The New Document Specialist?
IBM makes its third document-management acquisition as retention regulations spur market growth.
Move over Xerox: A casual industry observer might have grounds to mistake IBM Corp. as the new document specialist.
Big Blue last month made its third document management-related acquisition in two years, picking up Green Pasture Software, a privately held purveyor of document management products. IBM’s move highlights the explosive growth of the enterprise document management space, which is being spurred largely by regulatory requirements that mandate the retention and aging of data.
First, in 2002, IBM purchased Tarian, a Canadian-based provider of software for managing electronic records. Then, earlier this year, IBM acquired Aptrix, a purveyor of Web content management software.
Big Blue has a good track record of executing on its document-management-related acquisitions. Last October it introduced DB2 Content Manager Express, a "light" edition of its DB2 Content Manager offering that was intended for small-to-medium-sized businesses. DB2 Content Manager Express incorporated technologies from both Tarian and Aptrix.
IBM says Green Pasture Software provides document management software that enables a variety of real-time document management scenarios, especially of documents that incorporate interrelated parts, such as spreadsheets, multimedia files, and CAD references. According to Big Blue, many of Green Pasture Software’s existing customers use the software to automate and streamline document management across multiple business operations, including product development, financial reporting, and compliance with governmental requirements.

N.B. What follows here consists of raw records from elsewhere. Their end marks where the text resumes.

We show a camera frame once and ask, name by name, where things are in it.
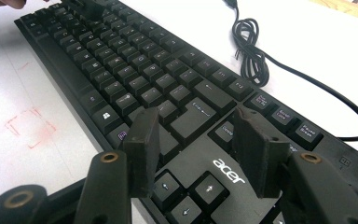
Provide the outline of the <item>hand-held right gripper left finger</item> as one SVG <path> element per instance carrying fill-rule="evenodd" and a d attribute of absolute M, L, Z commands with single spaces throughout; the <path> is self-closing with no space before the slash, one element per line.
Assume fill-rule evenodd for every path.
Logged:
<path fill-rule="evenodd" d="M 158 110 L 150 107 L 140 112 L 124 139 L 123 150 L 130 162 L 130 196 L 150 197 L 160 153 Z"/>

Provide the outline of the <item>black computer keyboard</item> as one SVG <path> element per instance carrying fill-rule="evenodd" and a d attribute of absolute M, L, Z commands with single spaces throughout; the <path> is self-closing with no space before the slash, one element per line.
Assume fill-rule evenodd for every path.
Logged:
<path fill-rule="evenodd" d="M 123 142 L 136 116 L 158 110 L 160 153 L 150 197 L 155 224 L 358 224 L 358 152 L 262 91 L 248 77 L 121 0 L 91 21 L 63 0 L 17 26 L 92 139 L 121 163 L 54 196 L 53 221 L 101 220 L 110 189 L 127 184 Z M 235 158 L 234 110 L 260 113 L 289 140 L 278 198 L 258 198 Z"/>

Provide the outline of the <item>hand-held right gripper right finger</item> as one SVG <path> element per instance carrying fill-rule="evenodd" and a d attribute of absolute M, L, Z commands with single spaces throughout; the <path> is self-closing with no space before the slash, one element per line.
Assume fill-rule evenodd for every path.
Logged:
<path fill-rule="evenodd" d="M 257 111 L 234 110 L 232 146 L 235 158 L 258 198 L 278 198 L 278 167 L 290 155 L 289 140 Z"/>

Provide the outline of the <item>wooden table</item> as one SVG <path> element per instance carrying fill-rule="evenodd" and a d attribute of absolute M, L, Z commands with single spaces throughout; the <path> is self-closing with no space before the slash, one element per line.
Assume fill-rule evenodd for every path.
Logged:
<path fill-rule="evenodd" d="M 313 3 L 328 7 L 358 18 L 358 0 L 310 0 Z"/>

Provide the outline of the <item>white table cover sheet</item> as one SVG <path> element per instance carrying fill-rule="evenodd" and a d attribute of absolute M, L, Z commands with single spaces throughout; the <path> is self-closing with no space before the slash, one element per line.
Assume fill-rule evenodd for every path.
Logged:
<path fill-rule="evenodd" d="M 270 56 L 267 92 L 358 150 L 358 18 L 311 0 L 124 0 L 232 70 L 232 22 L 253 18 Z M 52 77 L 0 7 L 0 194 L 22 184 L 55 192 L 87 170 L 95 147 Z"/>

As IT organizations have struggled to address the requirements of several new and expanded Securities and Exchange Commission (SEC) regulations, along with regulatory legislation such as the Sarbanes-Oxley Act and the Health Insurance Portability and Accountability Act, document management solutions have increasingly come to the fore.
Regulatory statutes typically specify minimum retention periods of important data, including documents, memos, e-mails, and other internal communications. Some, such as SEC Rule 240.17a-4 (which mandates a retention period of up to six years for e-mail and other business records) and Rule 240.17a-4(f) (which requires data be preserved and maintained in a manner that guarantees its authenticity) have set the stage for storage-based products that can vouchsafe the integrity of content.
EMC Corp., for example, this year introduced its Centera Compliance Edition, a content-addressed storage array that’s in the forefront of compliance-ready backup solutions. Centera provides fixed, object-oriented storage, and addresses the Rule 17a-4(f) requirement because it makes it impossible for someone to change or delete data without also leaving an audit trail of the transaction.
EMC’s Centera family, for its part, provides online access for a range of fixed content, including electronic business documents, check images, e-mail archives, electronic statements, and completed CAD/CAM designs.
Stephen Swoyer is a Nashville, TN-based freelance journalist who writes about technology.